Saved entries:
================

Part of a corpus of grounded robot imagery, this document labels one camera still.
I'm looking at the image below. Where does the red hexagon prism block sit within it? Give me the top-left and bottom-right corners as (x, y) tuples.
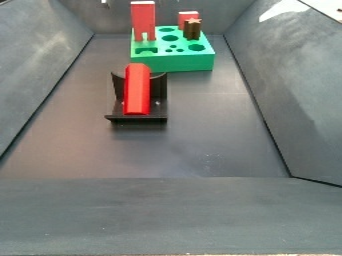
(123, 63), (150, 115)

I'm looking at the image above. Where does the green foam shape board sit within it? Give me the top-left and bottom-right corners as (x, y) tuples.
(131, 26), (215, 73)

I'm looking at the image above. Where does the tall red arch block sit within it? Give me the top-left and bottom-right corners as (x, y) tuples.
(131, 1), (156, 41)

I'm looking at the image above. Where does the short red rounded block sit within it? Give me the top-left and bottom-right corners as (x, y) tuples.
(178, 11), (199, 29)

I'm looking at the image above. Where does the brown star block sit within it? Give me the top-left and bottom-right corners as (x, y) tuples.
(183, 18), (202, 40)

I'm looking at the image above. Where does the black curved cradle stand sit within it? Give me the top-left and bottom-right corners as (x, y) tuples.
(106, 73), (167, 123)

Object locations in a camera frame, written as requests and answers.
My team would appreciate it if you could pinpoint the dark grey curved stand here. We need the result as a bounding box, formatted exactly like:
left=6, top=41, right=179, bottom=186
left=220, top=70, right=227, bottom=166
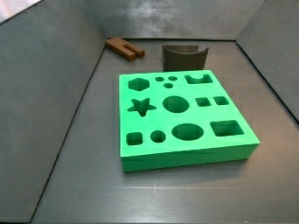
left=163, top=45, right=209, bottom=72

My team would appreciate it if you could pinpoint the green foam shape fixture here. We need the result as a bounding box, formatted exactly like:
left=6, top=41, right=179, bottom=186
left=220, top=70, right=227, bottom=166
left=119, top=70, right=259, bottom=172

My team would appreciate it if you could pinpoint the brown square-circle object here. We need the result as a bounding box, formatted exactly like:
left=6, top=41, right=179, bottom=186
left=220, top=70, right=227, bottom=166
left=105, top=38, right=145, bottom=61

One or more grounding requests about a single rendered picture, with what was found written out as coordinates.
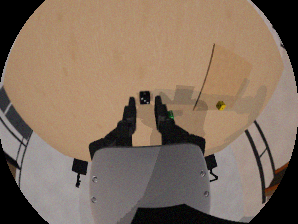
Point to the yellow die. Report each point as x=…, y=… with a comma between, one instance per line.
x=220, y=105

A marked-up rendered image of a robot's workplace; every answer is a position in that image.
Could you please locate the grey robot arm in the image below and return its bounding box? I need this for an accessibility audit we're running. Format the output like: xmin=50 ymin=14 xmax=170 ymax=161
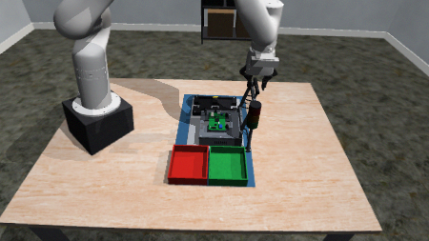
xmin=53 ymin=0 xmax=283 ymax=117

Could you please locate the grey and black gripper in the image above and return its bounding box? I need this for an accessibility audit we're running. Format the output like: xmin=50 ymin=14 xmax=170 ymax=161
xmin=239 ymin=47 xmax=277 ymax=90

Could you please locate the red bin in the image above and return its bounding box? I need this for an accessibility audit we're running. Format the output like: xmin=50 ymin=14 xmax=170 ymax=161
xmin=168 ymin=145 xmax=209 ymax=186

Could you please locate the green circuit board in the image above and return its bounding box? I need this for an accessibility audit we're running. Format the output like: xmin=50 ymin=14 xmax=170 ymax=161
xmin=209 ymin=112 xmax=225 ymax=131

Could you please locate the green bin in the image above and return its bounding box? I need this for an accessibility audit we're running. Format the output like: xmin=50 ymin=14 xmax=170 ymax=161
xmin=209 ymin=146 xmax=248 ymax=187

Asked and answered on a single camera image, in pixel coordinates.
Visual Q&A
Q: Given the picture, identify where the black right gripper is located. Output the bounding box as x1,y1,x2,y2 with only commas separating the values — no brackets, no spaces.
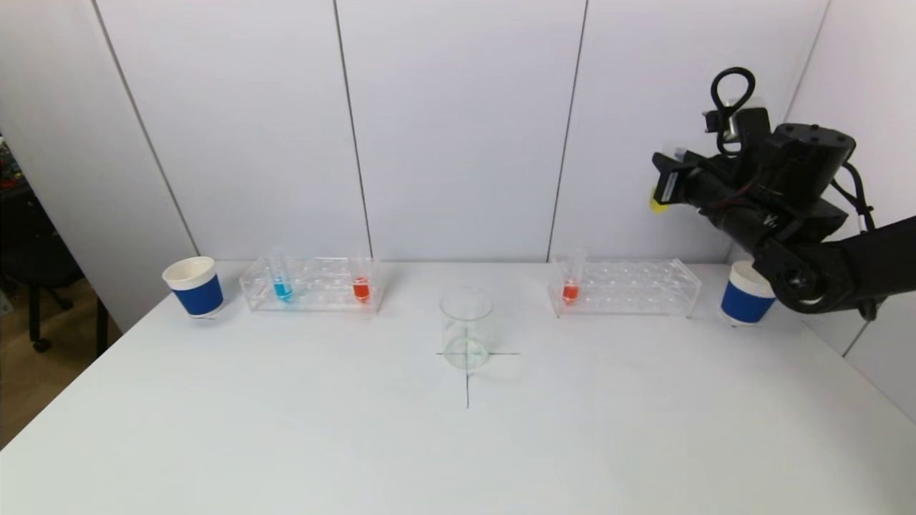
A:
649,152,739,227

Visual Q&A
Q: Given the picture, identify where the test tube with blue liquid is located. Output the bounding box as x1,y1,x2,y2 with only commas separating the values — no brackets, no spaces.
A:
271,250,295,304

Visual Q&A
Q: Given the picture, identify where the black looped camera cable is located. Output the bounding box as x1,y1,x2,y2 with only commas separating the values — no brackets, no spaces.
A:
710,67,756,155

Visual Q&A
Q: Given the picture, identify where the test tube with red liquid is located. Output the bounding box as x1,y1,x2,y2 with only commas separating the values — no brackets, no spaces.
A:
562,249,587,306
351,252,372,305

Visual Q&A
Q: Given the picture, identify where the black office chair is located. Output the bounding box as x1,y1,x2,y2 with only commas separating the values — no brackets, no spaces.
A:
0,190,87,355

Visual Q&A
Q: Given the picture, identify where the test tube with yellow pigment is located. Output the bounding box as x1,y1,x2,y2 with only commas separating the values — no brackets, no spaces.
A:
648,145,689,214

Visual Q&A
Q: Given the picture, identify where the blue white paper cup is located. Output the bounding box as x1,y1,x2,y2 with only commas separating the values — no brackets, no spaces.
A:
162,256,225,320
718,261,778,328

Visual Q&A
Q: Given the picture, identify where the clear glass beaker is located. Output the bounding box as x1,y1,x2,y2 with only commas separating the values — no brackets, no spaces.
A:
439,288,494,371

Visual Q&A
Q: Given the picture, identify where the clear acrylic test tube rack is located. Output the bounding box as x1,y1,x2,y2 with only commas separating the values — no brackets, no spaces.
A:
240,257,385,315
547,259,701,319

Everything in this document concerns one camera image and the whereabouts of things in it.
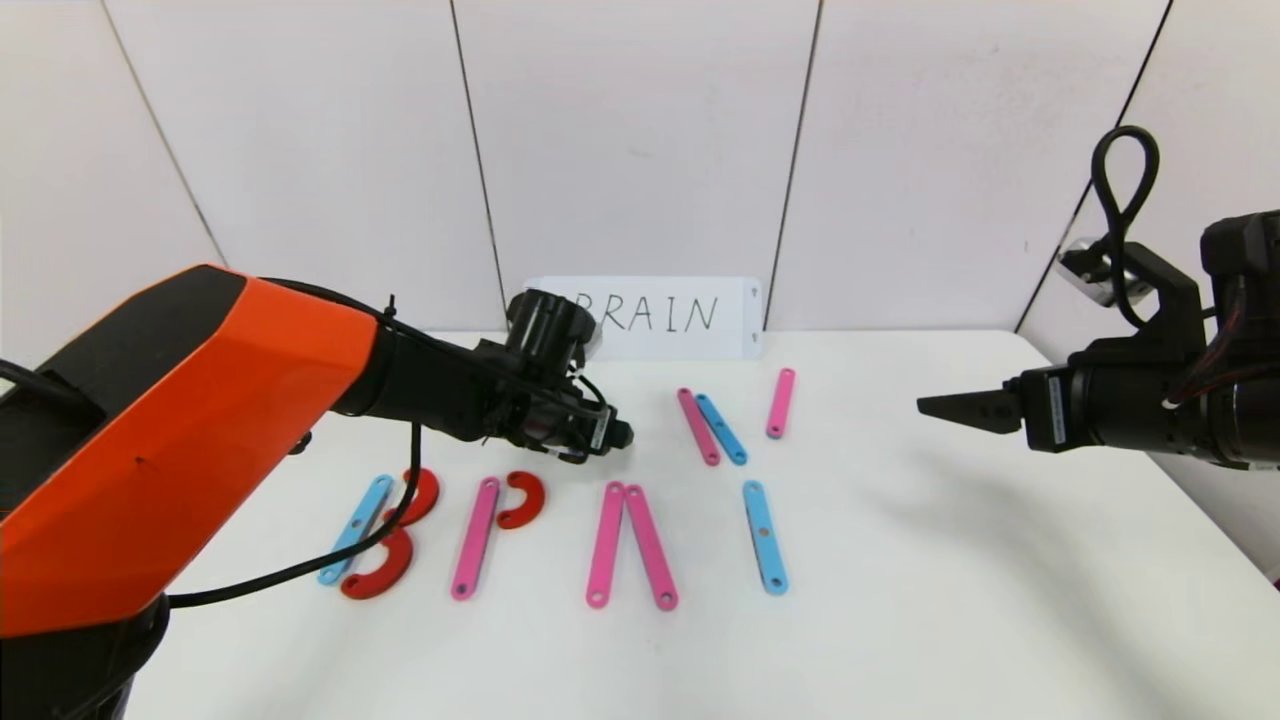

================

• _Task objective_: Locate the word "written" in the records and collect each line it appears in.

• _Reply_:
Object locations in a camera frame, written as requests and answers.
One or more grounding requests about a single rendered picture, with what was found written out as coordinates.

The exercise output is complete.